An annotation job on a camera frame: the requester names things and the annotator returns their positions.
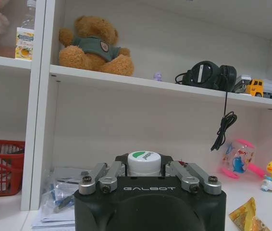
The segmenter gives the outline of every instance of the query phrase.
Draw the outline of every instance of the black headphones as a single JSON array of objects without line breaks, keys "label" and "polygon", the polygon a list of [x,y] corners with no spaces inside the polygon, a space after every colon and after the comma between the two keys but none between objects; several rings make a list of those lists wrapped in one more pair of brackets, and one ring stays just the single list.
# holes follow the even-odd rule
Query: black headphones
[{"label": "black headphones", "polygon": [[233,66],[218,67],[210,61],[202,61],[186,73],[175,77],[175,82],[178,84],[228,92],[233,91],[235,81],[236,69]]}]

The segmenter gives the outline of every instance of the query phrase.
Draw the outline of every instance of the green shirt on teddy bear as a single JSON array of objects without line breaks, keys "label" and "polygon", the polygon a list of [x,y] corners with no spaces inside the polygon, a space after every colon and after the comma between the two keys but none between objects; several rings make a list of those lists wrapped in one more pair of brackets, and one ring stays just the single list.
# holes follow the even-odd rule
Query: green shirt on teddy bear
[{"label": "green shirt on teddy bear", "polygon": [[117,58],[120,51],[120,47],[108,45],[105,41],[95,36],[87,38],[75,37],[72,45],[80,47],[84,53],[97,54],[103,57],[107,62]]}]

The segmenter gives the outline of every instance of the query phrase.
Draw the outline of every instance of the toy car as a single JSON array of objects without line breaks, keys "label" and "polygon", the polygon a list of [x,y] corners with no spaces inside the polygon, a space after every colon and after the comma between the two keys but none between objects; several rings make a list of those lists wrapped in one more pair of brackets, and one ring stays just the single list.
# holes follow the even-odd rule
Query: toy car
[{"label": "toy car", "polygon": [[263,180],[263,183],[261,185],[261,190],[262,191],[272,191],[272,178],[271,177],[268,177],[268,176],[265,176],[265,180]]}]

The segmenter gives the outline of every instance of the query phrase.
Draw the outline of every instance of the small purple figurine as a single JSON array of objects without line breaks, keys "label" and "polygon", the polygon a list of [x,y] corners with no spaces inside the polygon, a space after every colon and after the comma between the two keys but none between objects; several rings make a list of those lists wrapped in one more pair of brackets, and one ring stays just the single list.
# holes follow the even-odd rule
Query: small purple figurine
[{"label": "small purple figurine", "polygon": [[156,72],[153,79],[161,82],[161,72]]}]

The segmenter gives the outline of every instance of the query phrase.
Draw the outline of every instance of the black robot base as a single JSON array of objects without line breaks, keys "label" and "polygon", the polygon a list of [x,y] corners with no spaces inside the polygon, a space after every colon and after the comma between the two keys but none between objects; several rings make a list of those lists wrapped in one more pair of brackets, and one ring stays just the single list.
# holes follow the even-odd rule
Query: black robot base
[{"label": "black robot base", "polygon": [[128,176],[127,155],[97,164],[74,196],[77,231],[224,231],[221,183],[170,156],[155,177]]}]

-*-*-

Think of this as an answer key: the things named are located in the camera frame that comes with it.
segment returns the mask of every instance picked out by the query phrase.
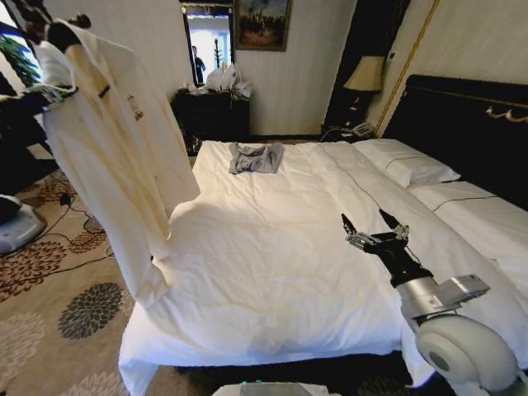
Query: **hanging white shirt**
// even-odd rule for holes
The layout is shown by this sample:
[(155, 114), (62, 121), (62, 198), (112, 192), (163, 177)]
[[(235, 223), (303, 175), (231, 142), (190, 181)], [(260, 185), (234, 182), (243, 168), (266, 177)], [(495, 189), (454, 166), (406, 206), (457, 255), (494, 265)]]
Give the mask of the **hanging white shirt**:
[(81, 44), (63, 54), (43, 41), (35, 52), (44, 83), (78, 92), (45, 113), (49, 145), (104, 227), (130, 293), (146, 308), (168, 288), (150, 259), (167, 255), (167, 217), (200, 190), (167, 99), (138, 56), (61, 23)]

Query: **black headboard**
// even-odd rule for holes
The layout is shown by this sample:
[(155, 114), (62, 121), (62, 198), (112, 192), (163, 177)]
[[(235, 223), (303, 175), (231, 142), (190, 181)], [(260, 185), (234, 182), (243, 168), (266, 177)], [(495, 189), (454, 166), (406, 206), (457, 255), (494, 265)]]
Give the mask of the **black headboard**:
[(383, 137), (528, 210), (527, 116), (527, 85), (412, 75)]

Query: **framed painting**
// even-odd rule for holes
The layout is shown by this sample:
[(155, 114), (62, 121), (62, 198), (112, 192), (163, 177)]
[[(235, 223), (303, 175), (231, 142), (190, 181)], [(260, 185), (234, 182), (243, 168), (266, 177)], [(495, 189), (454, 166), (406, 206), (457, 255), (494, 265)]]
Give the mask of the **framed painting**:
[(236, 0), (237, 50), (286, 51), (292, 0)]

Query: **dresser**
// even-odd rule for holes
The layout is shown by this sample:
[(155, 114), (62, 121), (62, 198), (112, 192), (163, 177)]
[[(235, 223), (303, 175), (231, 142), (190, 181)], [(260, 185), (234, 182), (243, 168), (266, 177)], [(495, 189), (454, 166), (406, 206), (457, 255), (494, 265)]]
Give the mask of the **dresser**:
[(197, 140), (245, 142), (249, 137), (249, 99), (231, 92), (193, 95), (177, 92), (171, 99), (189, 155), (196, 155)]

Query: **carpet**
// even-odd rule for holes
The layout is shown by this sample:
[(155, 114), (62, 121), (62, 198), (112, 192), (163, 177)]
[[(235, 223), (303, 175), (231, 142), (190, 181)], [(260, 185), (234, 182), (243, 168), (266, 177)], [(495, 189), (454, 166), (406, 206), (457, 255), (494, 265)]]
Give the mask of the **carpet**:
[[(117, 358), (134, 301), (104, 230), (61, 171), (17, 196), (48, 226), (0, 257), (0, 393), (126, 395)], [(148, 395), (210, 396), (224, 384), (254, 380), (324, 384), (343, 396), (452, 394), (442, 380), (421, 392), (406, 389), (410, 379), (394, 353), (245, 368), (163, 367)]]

-*-*-

■ **Task description**: In the records above, some lines hold the word "things"; copy each such line.

■ **Your solution**:
An annotation job on a camera frame: the requester names things and the annotator returns their positions.
Think of this as an answer key: the things named are located in the camera frame that comes with it.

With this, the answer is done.